O Ganhador do Oscar: A Forma da Água

Ainda que Guillermo del Toro tenha fama por longas de monstros (além de sua devoção explícita pelo gênero), a obra desde o princípio vende o que é: um drama de época, com um romance idealizado e muito soft porn. Quanto a parte erótica, não é uma ironia da minha parte, com tantos fatos evidentes. Ao longo do filme, Del Toro espalha ícones fálicos e signos pornográficos sem se prender a tabus. Temos os ovos cozidos, a escova em forma de cabeça de ganso, a masturbação diária na banheira, a nudez sem timidez, e outros detalhes em cena que corroboram minha afirmação — que se fortalece não só na paixão, como no enorme tesão que a protagonista tem da criatura, culminando na inevitável cópula entre eles.

Do elenco inspirado que parece estar sobre um palco e não diante das câmeras, temos uma sonhadora Sally Hawkins como Eliza Esposito, que parece viver mais no mundo da fantasia do que no real, em sua atmosfera silenciosa. Repare como ela nunca se surpreende ou se assusta ao ver a criatura pela primeira vez e o que poderia soar inverossímil, aqui faz sentido, pois o contexto é de aceitação pelo o que é diferente — já que ela não o vê como algo e sim como um igual.

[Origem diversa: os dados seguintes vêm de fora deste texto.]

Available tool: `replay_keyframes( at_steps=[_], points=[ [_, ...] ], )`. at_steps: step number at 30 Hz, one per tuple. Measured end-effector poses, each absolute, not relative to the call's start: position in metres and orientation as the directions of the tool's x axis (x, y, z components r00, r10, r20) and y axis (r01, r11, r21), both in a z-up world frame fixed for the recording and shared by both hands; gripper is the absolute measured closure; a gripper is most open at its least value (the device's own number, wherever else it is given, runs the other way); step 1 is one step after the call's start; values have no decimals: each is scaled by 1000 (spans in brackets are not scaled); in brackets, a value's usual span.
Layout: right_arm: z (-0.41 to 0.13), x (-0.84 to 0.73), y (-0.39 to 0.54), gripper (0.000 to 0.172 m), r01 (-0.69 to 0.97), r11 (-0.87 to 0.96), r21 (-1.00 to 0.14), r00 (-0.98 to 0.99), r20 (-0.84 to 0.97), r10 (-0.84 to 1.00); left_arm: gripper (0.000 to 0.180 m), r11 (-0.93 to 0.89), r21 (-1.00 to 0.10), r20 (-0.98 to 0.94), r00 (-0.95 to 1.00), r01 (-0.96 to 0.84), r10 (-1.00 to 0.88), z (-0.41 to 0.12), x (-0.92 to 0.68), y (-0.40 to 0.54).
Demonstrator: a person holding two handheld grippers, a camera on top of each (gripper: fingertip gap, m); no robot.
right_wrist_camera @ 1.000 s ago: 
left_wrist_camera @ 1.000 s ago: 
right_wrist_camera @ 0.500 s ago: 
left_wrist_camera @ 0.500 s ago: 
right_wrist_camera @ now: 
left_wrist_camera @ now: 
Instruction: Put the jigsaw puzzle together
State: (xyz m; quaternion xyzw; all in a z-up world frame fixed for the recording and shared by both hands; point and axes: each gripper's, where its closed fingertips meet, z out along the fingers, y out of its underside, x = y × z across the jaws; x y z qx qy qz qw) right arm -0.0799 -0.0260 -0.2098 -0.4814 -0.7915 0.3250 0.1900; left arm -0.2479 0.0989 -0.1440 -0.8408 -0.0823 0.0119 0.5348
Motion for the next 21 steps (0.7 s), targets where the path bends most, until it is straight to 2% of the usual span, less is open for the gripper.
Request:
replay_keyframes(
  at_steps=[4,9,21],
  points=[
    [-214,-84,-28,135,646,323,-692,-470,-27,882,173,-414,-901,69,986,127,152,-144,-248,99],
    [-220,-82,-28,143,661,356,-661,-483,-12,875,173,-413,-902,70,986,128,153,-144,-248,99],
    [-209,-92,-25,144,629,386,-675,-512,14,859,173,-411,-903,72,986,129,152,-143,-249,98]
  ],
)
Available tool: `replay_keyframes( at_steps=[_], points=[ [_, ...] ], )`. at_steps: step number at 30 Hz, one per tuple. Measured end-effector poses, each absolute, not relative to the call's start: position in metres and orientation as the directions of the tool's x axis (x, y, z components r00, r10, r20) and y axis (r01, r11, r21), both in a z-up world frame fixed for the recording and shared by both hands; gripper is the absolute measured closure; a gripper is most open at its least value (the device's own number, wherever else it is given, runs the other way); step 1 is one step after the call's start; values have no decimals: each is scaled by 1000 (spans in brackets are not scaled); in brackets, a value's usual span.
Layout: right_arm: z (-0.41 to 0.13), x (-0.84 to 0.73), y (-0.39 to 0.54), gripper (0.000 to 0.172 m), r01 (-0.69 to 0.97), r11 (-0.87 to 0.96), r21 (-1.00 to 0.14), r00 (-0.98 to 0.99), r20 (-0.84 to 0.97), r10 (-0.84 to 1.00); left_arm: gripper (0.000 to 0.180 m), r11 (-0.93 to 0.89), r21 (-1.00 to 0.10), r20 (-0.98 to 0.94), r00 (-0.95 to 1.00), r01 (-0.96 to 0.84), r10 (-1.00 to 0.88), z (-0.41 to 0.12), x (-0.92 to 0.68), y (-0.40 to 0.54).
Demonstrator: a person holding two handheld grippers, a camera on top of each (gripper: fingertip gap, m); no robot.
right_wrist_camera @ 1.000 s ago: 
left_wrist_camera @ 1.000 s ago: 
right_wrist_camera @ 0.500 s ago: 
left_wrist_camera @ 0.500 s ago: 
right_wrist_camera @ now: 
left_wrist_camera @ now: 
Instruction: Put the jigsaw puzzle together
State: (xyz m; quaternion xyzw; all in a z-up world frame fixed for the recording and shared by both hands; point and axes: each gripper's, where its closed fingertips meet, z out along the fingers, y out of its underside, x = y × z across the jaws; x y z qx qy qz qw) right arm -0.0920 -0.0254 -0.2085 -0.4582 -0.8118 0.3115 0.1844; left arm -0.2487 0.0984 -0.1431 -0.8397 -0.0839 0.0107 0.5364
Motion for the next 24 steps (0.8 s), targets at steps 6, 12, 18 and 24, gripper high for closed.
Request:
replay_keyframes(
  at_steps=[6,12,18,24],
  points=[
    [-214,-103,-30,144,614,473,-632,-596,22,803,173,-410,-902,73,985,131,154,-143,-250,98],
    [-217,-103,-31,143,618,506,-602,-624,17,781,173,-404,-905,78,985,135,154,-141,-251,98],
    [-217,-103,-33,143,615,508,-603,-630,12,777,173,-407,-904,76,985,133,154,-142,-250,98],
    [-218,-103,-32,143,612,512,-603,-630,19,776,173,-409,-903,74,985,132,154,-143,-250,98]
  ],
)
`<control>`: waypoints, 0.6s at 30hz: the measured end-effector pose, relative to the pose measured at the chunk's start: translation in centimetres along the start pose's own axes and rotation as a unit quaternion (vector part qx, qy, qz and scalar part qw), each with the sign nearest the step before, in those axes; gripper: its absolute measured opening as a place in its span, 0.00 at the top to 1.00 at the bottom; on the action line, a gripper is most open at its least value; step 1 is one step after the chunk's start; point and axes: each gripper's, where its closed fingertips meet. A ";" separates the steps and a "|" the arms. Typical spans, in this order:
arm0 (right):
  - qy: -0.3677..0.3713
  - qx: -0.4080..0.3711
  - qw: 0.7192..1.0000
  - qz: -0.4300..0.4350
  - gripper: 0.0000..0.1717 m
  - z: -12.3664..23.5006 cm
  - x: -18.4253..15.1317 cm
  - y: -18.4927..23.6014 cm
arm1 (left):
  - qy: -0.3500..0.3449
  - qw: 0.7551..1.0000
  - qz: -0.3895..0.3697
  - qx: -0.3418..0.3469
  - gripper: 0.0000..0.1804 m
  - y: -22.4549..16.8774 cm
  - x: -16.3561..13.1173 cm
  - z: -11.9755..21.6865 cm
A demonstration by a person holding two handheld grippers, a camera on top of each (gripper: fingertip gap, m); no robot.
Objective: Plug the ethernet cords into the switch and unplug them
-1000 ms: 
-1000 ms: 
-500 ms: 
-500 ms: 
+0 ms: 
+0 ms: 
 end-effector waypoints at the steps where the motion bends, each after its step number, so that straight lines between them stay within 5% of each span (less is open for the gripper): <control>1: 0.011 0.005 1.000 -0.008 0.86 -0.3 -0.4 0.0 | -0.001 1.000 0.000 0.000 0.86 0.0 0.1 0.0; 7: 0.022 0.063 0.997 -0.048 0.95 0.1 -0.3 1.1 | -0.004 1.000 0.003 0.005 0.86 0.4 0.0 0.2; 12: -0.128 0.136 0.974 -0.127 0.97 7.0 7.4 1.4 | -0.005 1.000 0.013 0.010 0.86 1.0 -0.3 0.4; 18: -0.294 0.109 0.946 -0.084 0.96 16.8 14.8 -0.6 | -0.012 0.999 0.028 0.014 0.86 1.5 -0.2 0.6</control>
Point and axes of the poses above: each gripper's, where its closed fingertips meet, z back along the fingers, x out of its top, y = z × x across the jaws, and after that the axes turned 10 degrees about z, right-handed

Doug Jones repete a ótima performance de Abe Sapien em sua forma anfíbia (que muito lembra ao evidente homenageado Monstro da Lagoa Negra), enquanto que Octavia Spencer e Richard Jenkins ficam responsáveis pelo coração do filme. No outro espectro, temos Michael Shannon, no formidável papel do macho branco opressor e nojento, com seu próprio ícone fálico (o cassetete, de poder e punição), que sonha com o american way of life, compra o carro do momento e mantém uma família classe média alta em um bom bairro de Baltimore. É interessante notar como o Strickland é mostrado dentro de casa, não sendo um crápula ali. Sua esposa lindíssima mantém o sexo diário com seus fetiches em alta e as crianças são felizes. Del Toro consegue a façanha de humanizar o vilão sem fazer com que ele fique mais empático. Mesmo que não concordemos com suas opiniões e atitudes, conseguimos entender o que o levou até ali.

Por fim, Michael Stuhlbarg é responsável por expandir a narrativa em sua trama de espião russo, ao mesmo tempo que faz as vezes do “veterinário do bem”, que opta por sacrificar os experimentos e a corrida da evolução (desse futuro que tanto se fala no roteiro) em prol da sobrevivência de uma nova espécie.

Aliás, da paixão do diretor por monstros, mais do que comparações com Uma Sereia em Minha Vida — alguns enquadramentos realmente são semelhantes, mas daí achar que esta obra o espelha é forçar a barra — Del Toro nada mais realizou do que uma nova versão de O Monstro da Lagoa Negra (aquele de 1954, que ele realmente tentou rebootar, mas a Universal não autorizou), só que pelo ponto de vista da criatura (que no filme original tem um fim trágico), dando ao casal um desfecho poético e mais feliz, sem abandonar tudo o que estabeleceu ao longo da história, fazendo uma justiça poética ao entregar 4 Oscars “para Jack Arnold” (diretor do longa cinquentista).

A Forma da Água

Guillermo Del Toro compôs mais uma fábula, dando dessa vez voz e protagonismo as minorias (a deficiente, a negra, o homossexual, o diferente etc) a medida que fornece um filme singular e cheio de personalidade que mereceu todos os prêmios que recebeu, pela paixão com a qual foi entregue.